Google aurait dit aux scientifiques de l’IA de “ frapper un ton positif ” dans la recherche

Illustration de l'article intitulé Google aurait dit aux scientifiques de l'IA de frapper un ton positif dans la recherche

Photo: Leon Neal / Employé (Getty Images)

Près de trois semaines après la sortie brusque de Black éthicien en intelligence artificielle Timnit Gebru, plus de détails émergent sur le nouvel ensemble de politiques louches que Google a déployé pour son équipe de recherche.

Après avoir examiné les communications internes et parlé aux chercheurs concernés par le changement de règle, Reuters a rapporté mercredi que le géant de la technologie avait récemment ajouté un processus d’examen des «sujets sensibles» pour les articles de ses scientifiques et, à au moins trois reprises, avait explicitement demandé aux scientifiques de s’abstenir de présenter la technologie de Google sous un jour négatif.

En vertu de la nouvelle procédure, les scientifiques sont tenus de rencontrer des équipes juridiques, politiques et de relations publiques spéciales avant de poursuivre des recherches sur l’IA liées à des sujets dits controversés qui pourraient inclure une analyse faciale et des catégorisations de race, de sexe ou d’affiliation politique.

Dans un exemple examiné par Reuters, des scientifiques qui avaient étudié la recommandation utilisée par l’IA pour alimenter les flux d’utilisateurs sur des plates-formes comme YouTube – une propriété appartenant à Google – avaient rédigé un document détaillant les préoccupations selon lesquelles la technologie pourrait être utilisée pour promouvoir «la désinformation, discriminatoire ou autre résultats inéquitables »et« une diversité insuffisante du contenu », ainsi qu’une« polarisation politique ». Après examen par un cadre supérieur qui a demandé aux chercheurs d’adopter un ton plus positif, la publication finale suggère plutôt que les systèmes peuvent promouvoir «des informations exactes, l’équité et la diversité du contenu».

«Les progrès technologiques et la complexité croissante de notre environnement externe conduisent de plus en plus à des situations où des projets apparemment inoffensifs soulèvent des problèmes éthiques, de réputation, réglementaires ou juridiques», aurait déclaré une page Web interne décrivant la politique.

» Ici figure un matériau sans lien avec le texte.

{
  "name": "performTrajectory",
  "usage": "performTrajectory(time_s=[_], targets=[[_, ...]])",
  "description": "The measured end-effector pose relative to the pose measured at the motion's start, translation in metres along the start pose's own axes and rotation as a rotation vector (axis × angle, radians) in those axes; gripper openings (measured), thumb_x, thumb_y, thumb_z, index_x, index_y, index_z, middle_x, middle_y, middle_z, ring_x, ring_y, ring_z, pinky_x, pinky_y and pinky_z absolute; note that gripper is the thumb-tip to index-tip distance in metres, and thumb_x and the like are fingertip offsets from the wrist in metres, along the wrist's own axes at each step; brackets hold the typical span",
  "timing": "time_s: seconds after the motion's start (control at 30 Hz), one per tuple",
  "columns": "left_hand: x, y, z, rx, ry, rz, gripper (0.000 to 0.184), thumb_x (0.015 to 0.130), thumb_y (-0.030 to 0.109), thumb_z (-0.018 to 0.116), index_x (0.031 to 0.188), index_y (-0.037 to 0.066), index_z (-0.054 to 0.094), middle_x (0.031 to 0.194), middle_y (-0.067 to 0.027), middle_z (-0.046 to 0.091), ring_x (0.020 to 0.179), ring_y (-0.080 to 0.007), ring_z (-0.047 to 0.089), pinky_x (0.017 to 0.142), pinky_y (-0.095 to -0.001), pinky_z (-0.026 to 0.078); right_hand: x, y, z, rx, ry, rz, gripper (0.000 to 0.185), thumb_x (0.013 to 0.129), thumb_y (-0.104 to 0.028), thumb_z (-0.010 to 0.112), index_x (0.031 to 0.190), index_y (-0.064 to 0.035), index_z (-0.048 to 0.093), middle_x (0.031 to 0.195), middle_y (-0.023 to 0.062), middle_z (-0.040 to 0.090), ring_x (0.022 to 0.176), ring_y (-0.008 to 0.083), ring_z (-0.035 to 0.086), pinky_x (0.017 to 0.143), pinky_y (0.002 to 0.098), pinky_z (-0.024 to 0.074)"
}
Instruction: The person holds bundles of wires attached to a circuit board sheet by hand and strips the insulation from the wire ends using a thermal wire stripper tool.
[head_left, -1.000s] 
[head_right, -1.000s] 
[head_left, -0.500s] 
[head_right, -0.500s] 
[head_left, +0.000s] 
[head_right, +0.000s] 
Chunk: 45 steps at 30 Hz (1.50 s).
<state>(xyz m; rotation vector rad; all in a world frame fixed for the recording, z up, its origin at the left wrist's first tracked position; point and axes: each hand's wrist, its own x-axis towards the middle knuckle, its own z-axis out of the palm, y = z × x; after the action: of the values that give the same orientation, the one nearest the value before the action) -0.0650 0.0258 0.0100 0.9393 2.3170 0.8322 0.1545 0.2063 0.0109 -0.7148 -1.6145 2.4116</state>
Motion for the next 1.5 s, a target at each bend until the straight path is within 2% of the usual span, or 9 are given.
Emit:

Ces dernières semaines – et en particulier après la départ de Gebru, une chercheuse de grande renommée qui serait tombée en disgrâce auprès des plus hauts responsables après avoir sonné l’alarme sur la censure infiltrant le processus de recherche – Google a fait face à un examen accru des biais potentiels dans sa division de recherche interne.

Quatre chercheurs du personnel qui se sont entretenus avec Reuters ont validé les affirmations de Gebru, affirmant qu’eux aussi pensaient que Google commençait à interférer avec des études critiques sur le potentiel de la technologie à nuire.

«Si nous recherchons la chose appropriée compte tenu de notre expertise, et que nous ne sommes pas autorisés à publier cela pour des raisons qui ne correspondent pas à un examen par les pairs de haute qualité, nous nous retrouvons dans un grave problème de censure», Margaret Mitchell, a déclaré un scientifique senior de l’entreprise.

Début décembre, Gebru a affirmé avoir été licenciée par Google après avoir repoussé un ordre de ne pas publier de recherche affirmant que l’IA capable d’imiter la parole pourrait désavantager les populations marginalisées.